Press "Enter" to skip to content

Author: Kevin Feasel

Data Professional Salary Survey Now Open

Brent Ozar announces the 2020 edition of the Data Professional Salary Survey:

It’s time for our annual salary survey to find out what data professionals make. You fill out the data, we open source the whole thing, and you can analyze the data to spot trends and do a better job of negotiating your own salary:

Take the Data Professional Salary Survey now.

The anonymous survey closes Sunday, January 5, 2020. The results will be completely open source, and shared with the community for your analysis.

Please take a few minutes and fill this out before January 5th. I’d really love to see a lot of non-SQL Server professionals fill out the survey, as every year, I end up having to ignore database platform because it’s 95% SQL Server and 5% everything else.

Comments closed

Change Data Capture and Replication on Linux

Tejas Shah announces transactional replication and change data capture for SQL Server 2017 on Linux:

With SQL Server 2019, we introduced support for replication and CDC features for SQL Server on Linux by bringing in relevant components and subsystems within SQL Server core engine package. This support includes Snapshot replication, Transactional replication and CDC. Peer-to-peer transactional replication, merge replication and Oracle publishing are not supported.  

Today we are glad to announce that we have brought the replication and CDC features to SQL Server 2017, starting with Cumulative update 18 (CU18).

Tejas has a few links, but the key is just to update your server (or spin up a new Docker container with the latest CU and swap external database files over to it).

Comments closed

T-SQL Tuesday Roundup

Mala Mahadevan rounds up T-SQL Tuesday #121:

7 people out of 18 people talk of their new dream jobs. This should give all of us hope that there are good gigs out there, if we are stuck in a bad place. No gig is perfect, of course, but it helps to have a dream and a direction to get to a better place. Almost everyone mentions their involvement with community/#sqlfamily as a huge reward. If you are reading this and not an active part of community yet – please consider doing so. It helps to be among supportive, uplifting people who care for you and have similar goals as you do.

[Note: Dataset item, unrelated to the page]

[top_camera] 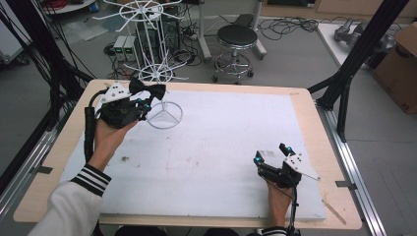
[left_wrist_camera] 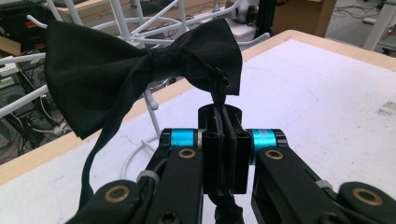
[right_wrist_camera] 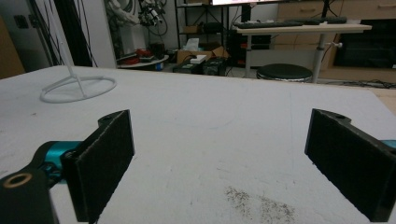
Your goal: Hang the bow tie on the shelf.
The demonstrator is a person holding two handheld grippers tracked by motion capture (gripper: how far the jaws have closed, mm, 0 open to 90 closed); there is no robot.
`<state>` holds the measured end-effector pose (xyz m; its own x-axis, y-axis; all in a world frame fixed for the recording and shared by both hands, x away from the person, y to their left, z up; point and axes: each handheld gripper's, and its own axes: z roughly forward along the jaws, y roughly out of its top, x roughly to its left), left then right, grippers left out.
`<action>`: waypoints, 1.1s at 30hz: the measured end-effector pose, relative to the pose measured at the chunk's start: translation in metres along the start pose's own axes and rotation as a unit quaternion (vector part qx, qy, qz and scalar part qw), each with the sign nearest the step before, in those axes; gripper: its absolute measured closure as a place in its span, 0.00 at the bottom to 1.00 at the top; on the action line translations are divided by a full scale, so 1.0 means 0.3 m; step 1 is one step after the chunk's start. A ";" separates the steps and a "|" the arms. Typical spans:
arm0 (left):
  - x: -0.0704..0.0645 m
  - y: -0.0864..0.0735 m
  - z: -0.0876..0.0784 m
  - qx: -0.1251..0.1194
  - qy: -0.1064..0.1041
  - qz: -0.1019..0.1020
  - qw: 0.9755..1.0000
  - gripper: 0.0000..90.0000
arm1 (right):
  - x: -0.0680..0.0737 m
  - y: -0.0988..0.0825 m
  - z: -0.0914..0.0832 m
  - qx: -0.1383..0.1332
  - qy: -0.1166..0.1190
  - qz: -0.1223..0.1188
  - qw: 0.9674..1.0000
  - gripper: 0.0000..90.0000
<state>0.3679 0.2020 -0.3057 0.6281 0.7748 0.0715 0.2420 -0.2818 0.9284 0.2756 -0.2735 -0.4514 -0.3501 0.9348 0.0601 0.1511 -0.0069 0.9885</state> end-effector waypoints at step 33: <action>0.064 -0.332 -0.205 -0.128 -0.036 -0.015 0.991 0.20 | 0.000 0.000 0.001 -0.002 0.001 -0.003 1.000 0.08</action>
<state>0.3104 0.2799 -0.3744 0.6763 0.7362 0.0259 0.0714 -0.1005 0.9924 0.2759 -0.2733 -0.4514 -0.3534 0.9339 0.0540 0.1448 -0.0024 0.9895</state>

To conclude – I really liked these lines from Shane O Neill’s post – ‘ I believe the best gift is the gifts that you can give back. So, here’s hoping that the next year sees us all help more than hinder, learn more than laze, and teach more than troll.’

Click through for posts from the 18 respondents.

Comments closed

Slow Merge Replication Initialization

Gonzalo Bissio covers one reason why initializing merge replication might be slow:

Since 1 week (Yes… 1 week) they were waiting for the replication re-initialization to finish since they introduced some changes on the system and they needed to reinitialize the replication again. The rate of the records between the publisher and the subscribers were too low (20 records per second). Since this application is used globally they write records on all of the regions (then the merge replication manage them).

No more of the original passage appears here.